▶ **WHAT IS NEEDED**
All that should be output is the block of lines below from the line with "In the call" to the line with "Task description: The", both included, exactly as written.

▶ **SUPPLIED DATA**
· · · · ·

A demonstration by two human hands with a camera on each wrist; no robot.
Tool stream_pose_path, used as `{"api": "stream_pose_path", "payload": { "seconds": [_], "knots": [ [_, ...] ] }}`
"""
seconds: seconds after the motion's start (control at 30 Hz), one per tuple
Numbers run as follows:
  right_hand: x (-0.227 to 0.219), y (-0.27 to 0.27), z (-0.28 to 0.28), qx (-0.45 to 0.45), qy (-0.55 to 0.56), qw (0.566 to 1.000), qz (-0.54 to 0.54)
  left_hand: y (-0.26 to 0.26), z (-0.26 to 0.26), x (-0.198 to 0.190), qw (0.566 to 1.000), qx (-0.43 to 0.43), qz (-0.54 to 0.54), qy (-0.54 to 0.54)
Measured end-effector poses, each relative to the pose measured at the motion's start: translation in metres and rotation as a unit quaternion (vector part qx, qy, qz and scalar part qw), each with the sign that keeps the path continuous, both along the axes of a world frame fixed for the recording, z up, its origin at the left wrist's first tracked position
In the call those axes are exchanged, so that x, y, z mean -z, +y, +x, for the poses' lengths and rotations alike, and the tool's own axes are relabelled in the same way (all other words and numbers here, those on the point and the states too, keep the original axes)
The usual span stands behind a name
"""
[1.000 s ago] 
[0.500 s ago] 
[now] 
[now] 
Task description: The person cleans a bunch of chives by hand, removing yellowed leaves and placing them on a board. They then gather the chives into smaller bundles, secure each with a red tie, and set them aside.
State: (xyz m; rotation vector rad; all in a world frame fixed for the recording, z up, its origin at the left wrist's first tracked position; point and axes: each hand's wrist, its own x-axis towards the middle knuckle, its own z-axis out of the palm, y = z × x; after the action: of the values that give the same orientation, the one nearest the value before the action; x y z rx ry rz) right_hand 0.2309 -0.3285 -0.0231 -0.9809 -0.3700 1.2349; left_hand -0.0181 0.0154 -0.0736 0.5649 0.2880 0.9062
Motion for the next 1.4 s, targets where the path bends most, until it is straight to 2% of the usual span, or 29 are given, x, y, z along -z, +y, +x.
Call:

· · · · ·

▶ **YOUR RESPONSE**
In the call those axes are exchanged, so that x, y, z mean -z, +y, +x, for the poses' lengths and rotations alike, and the tool's own axes are relabelled in the same way (all other words and numbers here, those on the point and the states too, keep the original axes)
The usual span stands behind a name
"""
[1.000 s ago] 
[0.500 s ago] 
[now] 
[now] 
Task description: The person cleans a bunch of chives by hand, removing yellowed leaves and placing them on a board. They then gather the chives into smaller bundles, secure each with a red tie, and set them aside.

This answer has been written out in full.